Notes on a Life in the Theater


Thoughts on “Aristocrats” and “Appropriate”

Brian Friel’s Aristocrats is set in Ireland and Brandon Jacobs-Jenkins’s Appropriate is set in the American South, but they have similar things in mind.

Aristocrats takes place in and near a crumbling Irish manor house. Appropriate takes place in a crumbling Southern mansion. The two are crumbling because of a lack of money and will to keep up the properties. They are also crumbling because the values that prevailed when they were built are now dead and gone.

Measuring the vitality of a society by the condition of its real estate is not a new dramatic gambit. Birdie in Lillian Hellman’s The Little Foxes bewails the decline of Lionet, the plantation that represented the gracious living she remembered as a child (gracious living supported by the exploitation of Black people).
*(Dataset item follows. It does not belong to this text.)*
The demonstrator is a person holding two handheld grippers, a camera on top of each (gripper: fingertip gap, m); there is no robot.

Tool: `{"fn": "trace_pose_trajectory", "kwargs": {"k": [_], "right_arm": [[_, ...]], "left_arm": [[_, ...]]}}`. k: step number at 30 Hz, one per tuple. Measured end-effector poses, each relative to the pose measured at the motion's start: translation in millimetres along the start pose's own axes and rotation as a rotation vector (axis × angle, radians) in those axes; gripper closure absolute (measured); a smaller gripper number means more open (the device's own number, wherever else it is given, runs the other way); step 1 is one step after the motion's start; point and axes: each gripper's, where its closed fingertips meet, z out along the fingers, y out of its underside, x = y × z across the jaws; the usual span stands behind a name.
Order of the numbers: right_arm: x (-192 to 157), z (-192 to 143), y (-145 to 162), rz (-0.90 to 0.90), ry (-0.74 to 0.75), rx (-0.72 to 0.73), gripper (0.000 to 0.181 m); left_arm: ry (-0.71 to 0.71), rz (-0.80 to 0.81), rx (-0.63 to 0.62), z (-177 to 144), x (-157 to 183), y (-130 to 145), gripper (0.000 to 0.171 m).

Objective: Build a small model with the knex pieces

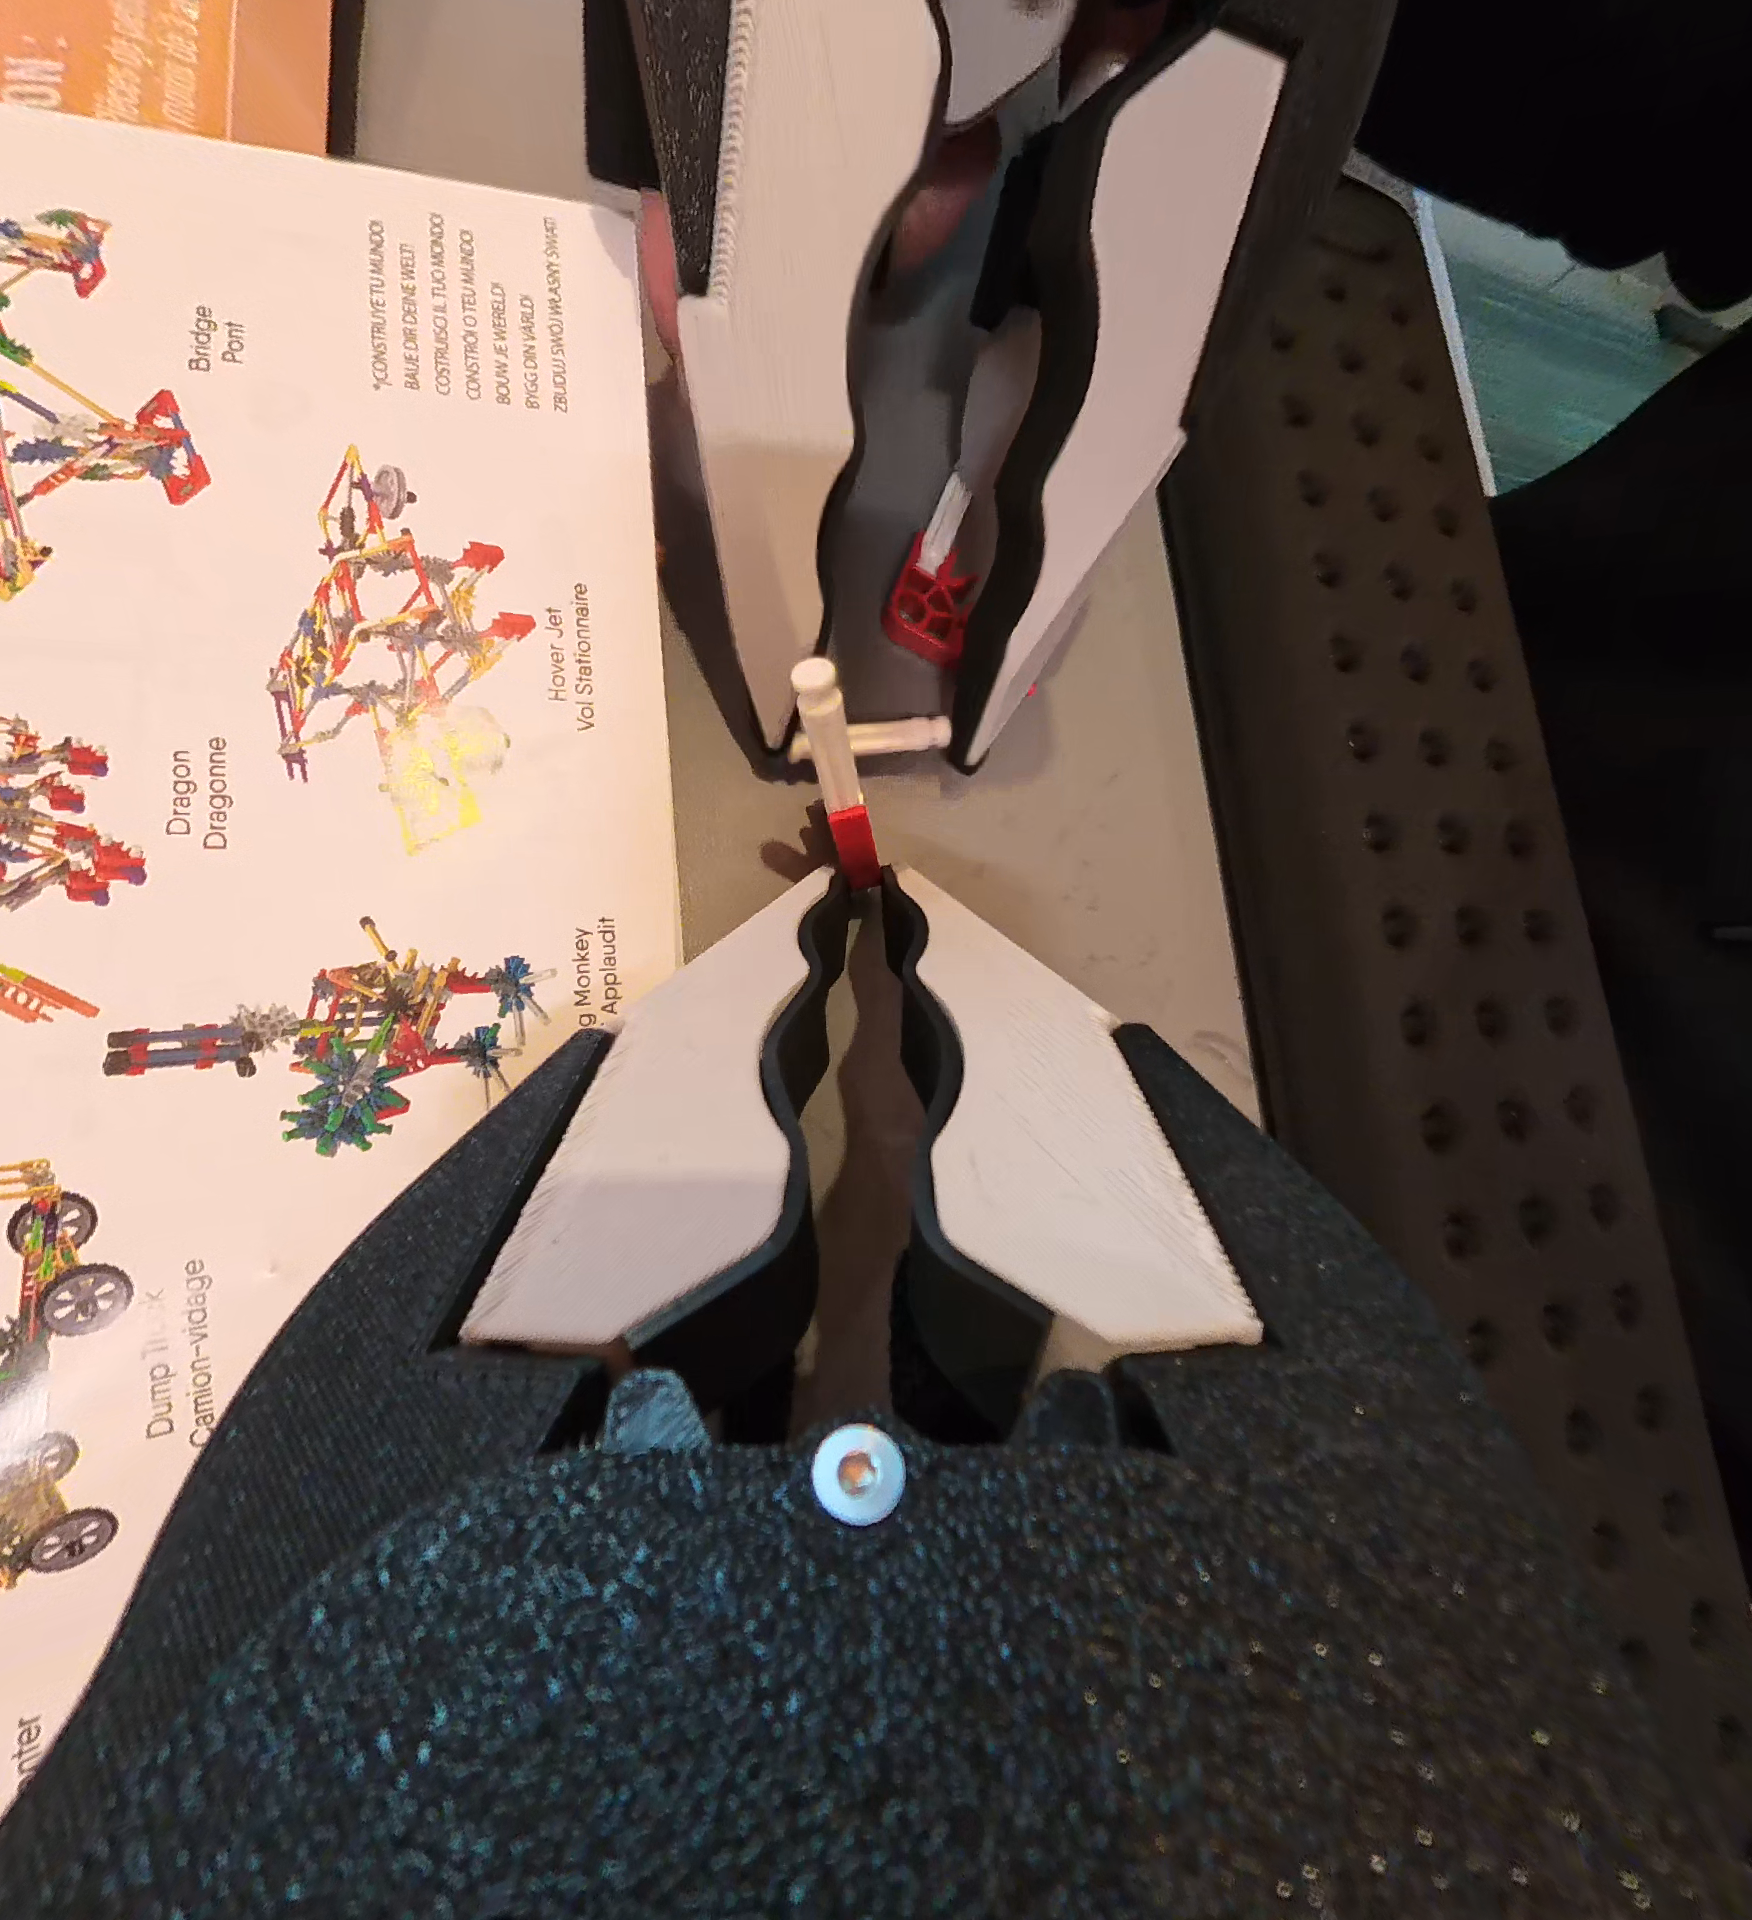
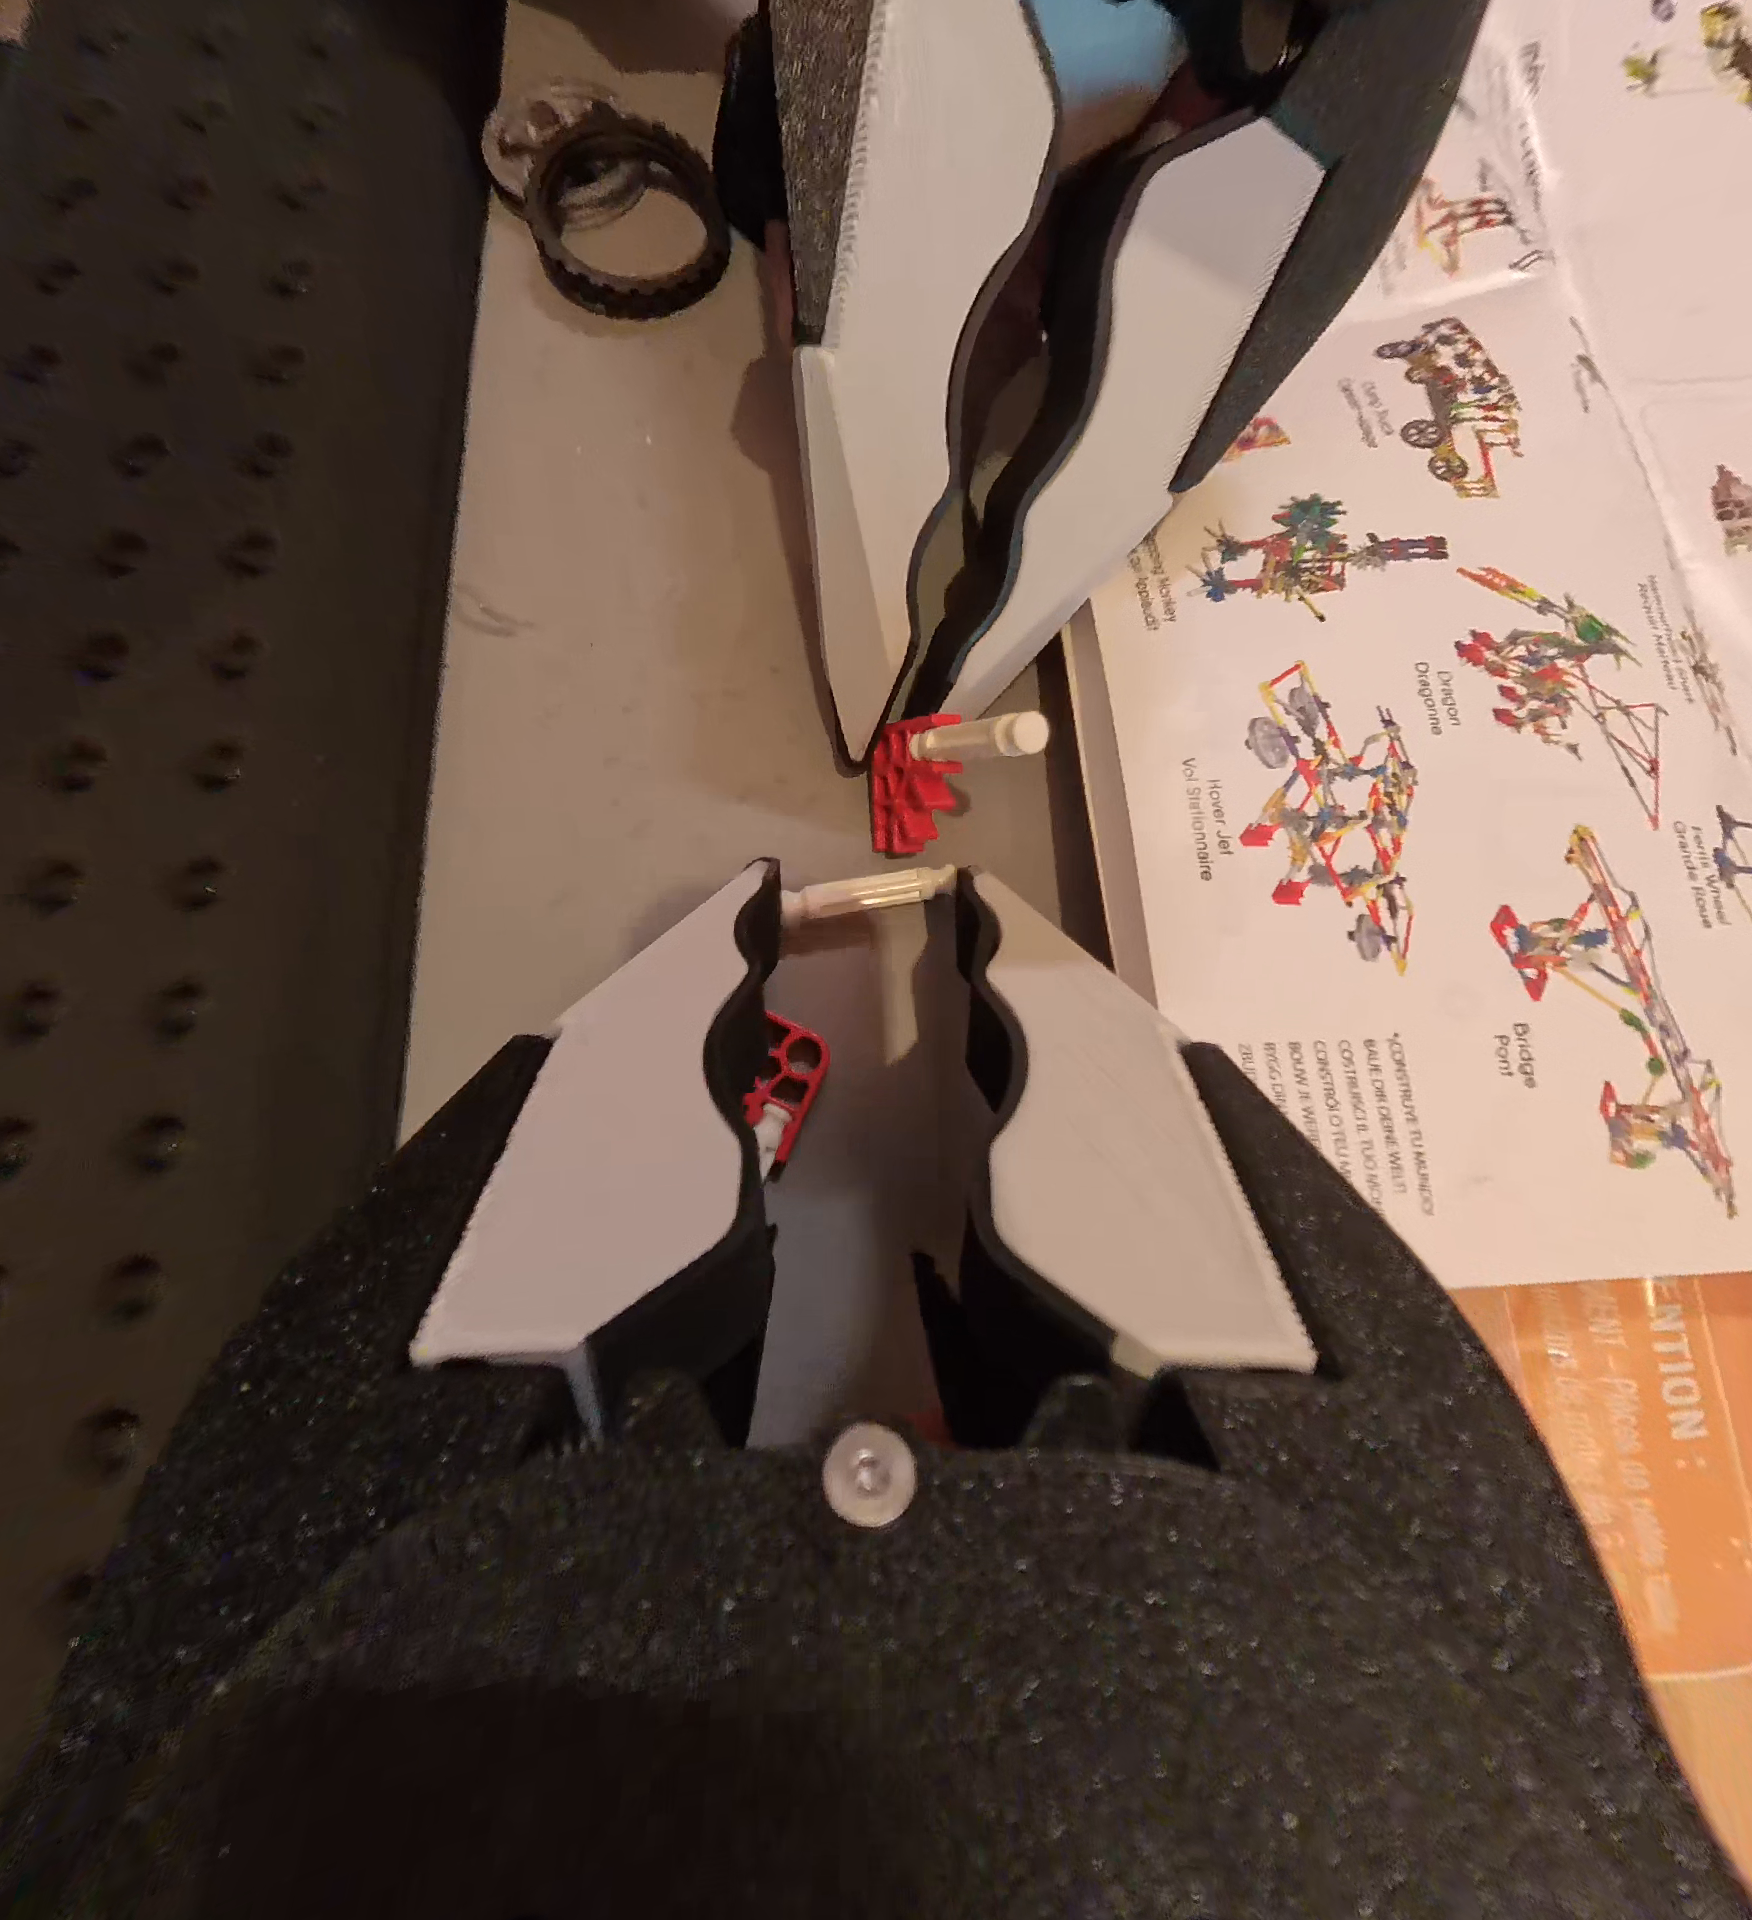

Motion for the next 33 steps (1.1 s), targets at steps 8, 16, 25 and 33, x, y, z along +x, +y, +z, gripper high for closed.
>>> {"fn": "trace_pose_trajectory", "kwargs": {"k": [8,16,25,33], "right_arm": [[4,-4,-12,0.05,0.006,0.091,0.148],[5,-3,-13,0.091,-0.009,0.098,0.148],[1,0,-13,0.12,-0.032,0.089,0.148],[0,1,-13,0.103,-0.019,0.087,0.148]], "left_arm": [[-0.008,0.042,-0.008,1,0,0,0.169],[-0.027,0.073,-0.012,2,-1,0,0.17],[-0.08,0.143,-0.031,3,-1,0,0.17],[-0.112,0.189,-0.045,3,-2,1,0.17]]}}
In the last of August Wilson’s Pittsburgh plays, he makes a point of telling us that houses we became familiar with in earlier plays will succumb to developers.

This kind of symbolism is not just the province of drama and fiction. Tearing down a building that was a physical manifestation of oppression is the reason you won’t find the Bastille if you visit Paris; every trace of it was removed during the French Revolution. In Berlin, instead of tearing down the building that once housed East Germany’s feared Stasi, authorities re-purposed it as a museum exposing their methods and crimes. And those of us who live in New York vividly remember that Osama Bin Laden took down two buildings on 9/11 as an expression of his hatred for America.

Charlotte Moore’s production of Aristocrats at the Irish Rep is clean and unfussy, which is pretty much the house style. Friel was one of the many distinguished playwrights (including Lanford Wilson, David Mamet, Michael Frayn and Aaron Posner) who adapted Chekhov, and this play bears a more than passing similarity to The Cherry Orchard, with its semi-comic obsessives and a half-dead relative wandering with dismay as the world he is familiar with disappears. Of course, there are some to whom Chekhov doesn’t appeal because of his purposely indirect technique. They are not likely to embrace Aristocrats. But I was pleased to make its acquaintance again (as well as that of Translations in the Rep’s earlier Friel production).

Brandon Jacobs-Jenkins displays no interest in Chekhovian indirection in Appropriate, his story of a white family trying to figure out how to deal with the legacy attached to the deteriorating southern mansion left to them by a father whose politics are gradually revealed to be horrifying. His writing is in boldface speeches and gestures that the celebrated cast (including Sarah Paulson, Corey Stoll, and Elle Fanning under the direction of Lila Neugebauer) make a meal of. I won’t spoil the final image the designers have manifested in this very satisfying revival that represents Jacobs-Jenkins’s Broadway debut, but it is epic and funny. This is the third time I have seen the play, and, while I admire it greatly, there is something in it that I’ve never bought: it seems to occur to nobody among the characters that monetizing photos of an atrocity is an abomination. I can’t believe that at least one of the characters he has created, who are spread across the philosophical spectrum, wouldn’t have raised this issue. This thought occurred to me all three times I have seen this.